The Reserve Bank of India has assigned priority sector lending (PSL) status to India’s startup sector.
Under PSL guidelines, banks have to set aside a specific portion of bank lending to sectors deemed important by the central bank.
The PSL status was till now reserved for sectors such as micro, small and medium enterprises (MSMEs), agriculture, education and housing.
All scheduled commercial banks and foreign banks with a sizeable presence in India are mandated to set aside 40% of their Adjusted Net Bank Credit (ANDC) for lending to these sectors.
“With a view to aligning the guidelines with emerging national priorities and bring sharper focus on inclusive development, the Priority Sector Lending (PSL) guidelines have been reviewed,” said RBI Governor Shaktikanta Das during his monetary policy speech on Thursday.
“PSL status is also being given to startups; and the limits for renewable energy, including solar power and compressed bio-gas plants, are being increased,” he added.
The banking sector regulator has not issued a detailed outlay of sub-target or restructuring guidelines in lending to start-ups. The move would, however, benefit smaller bootstrapped businesses that had earlier faced challenges in getting low-priced debt from banks.

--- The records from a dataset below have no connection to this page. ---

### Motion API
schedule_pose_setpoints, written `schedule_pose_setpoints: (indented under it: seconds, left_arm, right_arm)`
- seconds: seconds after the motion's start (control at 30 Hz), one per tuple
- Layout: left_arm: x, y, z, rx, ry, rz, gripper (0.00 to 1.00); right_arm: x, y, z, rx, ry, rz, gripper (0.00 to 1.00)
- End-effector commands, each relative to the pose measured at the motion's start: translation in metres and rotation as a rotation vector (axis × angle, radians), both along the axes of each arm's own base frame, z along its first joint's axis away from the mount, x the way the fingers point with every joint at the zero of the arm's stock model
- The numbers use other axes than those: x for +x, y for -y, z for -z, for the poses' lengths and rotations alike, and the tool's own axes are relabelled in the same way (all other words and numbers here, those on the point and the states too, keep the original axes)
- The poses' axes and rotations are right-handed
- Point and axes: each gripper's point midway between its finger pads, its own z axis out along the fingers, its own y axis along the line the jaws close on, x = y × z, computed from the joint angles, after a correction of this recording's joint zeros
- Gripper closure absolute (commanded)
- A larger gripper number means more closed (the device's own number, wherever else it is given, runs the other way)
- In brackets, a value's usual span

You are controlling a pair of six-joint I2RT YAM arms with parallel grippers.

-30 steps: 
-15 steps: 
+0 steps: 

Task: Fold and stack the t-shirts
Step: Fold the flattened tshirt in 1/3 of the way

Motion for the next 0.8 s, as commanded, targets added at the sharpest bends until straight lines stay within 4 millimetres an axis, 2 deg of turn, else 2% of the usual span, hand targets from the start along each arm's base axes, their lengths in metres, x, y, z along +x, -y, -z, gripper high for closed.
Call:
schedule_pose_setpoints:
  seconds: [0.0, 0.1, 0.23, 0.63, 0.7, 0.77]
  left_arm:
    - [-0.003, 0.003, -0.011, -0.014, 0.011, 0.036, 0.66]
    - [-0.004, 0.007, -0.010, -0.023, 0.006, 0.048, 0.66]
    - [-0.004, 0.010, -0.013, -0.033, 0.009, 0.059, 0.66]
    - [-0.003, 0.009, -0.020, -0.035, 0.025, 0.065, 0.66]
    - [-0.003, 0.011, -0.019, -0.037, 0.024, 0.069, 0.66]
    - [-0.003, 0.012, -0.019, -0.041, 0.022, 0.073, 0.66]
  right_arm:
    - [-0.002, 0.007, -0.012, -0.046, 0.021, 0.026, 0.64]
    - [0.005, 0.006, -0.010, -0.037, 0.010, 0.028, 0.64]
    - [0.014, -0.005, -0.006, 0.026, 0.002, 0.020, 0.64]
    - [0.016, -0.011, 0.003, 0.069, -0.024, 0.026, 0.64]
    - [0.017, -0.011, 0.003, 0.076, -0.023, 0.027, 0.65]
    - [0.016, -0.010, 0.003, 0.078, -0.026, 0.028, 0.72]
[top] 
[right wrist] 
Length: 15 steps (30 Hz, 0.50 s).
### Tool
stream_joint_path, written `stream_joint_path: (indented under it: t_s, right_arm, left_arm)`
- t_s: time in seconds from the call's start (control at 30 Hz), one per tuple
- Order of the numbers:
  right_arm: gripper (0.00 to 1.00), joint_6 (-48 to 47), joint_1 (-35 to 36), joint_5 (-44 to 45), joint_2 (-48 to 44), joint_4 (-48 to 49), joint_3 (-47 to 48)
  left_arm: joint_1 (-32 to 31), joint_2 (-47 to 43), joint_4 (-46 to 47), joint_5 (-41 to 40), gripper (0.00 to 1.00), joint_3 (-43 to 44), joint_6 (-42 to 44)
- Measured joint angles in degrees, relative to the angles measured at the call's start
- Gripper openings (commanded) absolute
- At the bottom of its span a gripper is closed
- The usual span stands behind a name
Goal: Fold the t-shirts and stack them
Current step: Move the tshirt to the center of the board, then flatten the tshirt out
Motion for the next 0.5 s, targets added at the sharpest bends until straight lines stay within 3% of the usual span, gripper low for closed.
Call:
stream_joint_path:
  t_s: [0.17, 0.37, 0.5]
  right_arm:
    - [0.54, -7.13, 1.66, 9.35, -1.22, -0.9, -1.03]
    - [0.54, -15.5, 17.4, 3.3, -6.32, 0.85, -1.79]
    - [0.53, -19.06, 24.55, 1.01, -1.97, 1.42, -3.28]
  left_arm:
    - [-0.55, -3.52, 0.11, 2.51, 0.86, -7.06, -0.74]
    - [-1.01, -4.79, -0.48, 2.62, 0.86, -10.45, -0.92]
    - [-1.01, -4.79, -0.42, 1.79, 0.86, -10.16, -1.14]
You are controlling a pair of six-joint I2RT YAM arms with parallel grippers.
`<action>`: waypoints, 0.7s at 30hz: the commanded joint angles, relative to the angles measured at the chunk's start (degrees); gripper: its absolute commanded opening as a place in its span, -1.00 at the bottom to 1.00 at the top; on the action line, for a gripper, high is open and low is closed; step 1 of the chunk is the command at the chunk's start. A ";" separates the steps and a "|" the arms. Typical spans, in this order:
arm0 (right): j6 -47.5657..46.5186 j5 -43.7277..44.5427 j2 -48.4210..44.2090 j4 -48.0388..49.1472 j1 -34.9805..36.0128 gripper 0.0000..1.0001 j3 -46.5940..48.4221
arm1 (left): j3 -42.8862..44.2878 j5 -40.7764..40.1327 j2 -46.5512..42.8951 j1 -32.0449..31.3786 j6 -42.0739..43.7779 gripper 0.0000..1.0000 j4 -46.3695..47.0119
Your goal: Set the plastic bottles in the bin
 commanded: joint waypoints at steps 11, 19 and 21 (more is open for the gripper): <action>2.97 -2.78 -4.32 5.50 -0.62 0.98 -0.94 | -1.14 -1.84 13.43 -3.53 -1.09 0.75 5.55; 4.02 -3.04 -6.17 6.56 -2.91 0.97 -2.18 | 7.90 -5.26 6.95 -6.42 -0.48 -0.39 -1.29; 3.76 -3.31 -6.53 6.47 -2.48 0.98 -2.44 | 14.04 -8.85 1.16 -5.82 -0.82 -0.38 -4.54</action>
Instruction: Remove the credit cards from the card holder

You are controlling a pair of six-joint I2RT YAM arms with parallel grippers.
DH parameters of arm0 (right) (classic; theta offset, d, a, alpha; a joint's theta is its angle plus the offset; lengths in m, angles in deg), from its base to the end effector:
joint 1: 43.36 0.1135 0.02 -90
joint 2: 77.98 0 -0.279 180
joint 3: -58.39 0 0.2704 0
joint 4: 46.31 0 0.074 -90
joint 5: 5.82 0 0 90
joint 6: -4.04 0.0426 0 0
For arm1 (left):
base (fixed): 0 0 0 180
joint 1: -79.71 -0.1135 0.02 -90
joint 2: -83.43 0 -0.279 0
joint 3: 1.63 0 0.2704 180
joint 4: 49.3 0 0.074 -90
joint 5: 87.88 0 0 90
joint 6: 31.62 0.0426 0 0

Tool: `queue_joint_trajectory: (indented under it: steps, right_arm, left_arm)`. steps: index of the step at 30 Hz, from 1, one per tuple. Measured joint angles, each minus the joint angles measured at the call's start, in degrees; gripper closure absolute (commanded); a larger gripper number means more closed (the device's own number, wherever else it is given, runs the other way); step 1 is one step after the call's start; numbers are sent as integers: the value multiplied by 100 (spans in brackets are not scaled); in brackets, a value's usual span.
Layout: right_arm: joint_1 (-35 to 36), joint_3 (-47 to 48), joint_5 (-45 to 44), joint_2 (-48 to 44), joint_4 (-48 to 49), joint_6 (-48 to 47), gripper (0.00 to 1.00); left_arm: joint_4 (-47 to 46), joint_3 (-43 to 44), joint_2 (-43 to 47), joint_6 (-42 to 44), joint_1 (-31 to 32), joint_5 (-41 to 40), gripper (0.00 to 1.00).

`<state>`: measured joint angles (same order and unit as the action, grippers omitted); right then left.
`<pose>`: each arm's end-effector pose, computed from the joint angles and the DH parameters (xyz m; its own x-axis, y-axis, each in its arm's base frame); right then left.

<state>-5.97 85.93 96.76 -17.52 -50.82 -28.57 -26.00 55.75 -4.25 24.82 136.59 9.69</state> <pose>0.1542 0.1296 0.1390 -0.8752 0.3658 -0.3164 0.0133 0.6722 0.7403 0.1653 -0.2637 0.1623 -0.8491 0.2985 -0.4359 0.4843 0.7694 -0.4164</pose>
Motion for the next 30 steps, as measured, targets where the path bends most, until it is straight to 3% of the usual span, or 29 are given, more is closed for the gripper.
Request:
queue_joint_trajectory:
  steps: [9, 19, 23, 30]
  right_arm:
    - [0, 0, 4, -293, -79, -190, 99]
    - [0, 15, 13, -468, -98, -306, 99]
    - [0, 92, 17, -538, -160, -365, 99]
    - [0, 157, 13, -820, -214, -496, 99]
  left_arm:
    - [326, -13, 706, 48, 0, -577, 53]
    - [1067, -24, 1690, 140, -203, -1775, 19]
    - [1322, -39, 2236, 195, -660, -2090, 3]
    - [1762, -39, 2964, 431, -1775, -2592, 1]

“Under the new PSL norms, startups will now be able to attract better pricing,” said Ishpreet Singh Gandhi, founder of Stride Ventures, which specialises in debt funding to early stage startups.
“The development brings to light a much-needed move to increase the concentration of banking play in the startup ecosystem, especially during current times of turmoil,” Gandhi added.
Venture capitalists, private equity firms and individual investors have for long been the main sources of capital for the startup sector, but the latest move could give a fillip to several smaller players who had to depend on unorganised sources of capital, such as family and friends, said experts.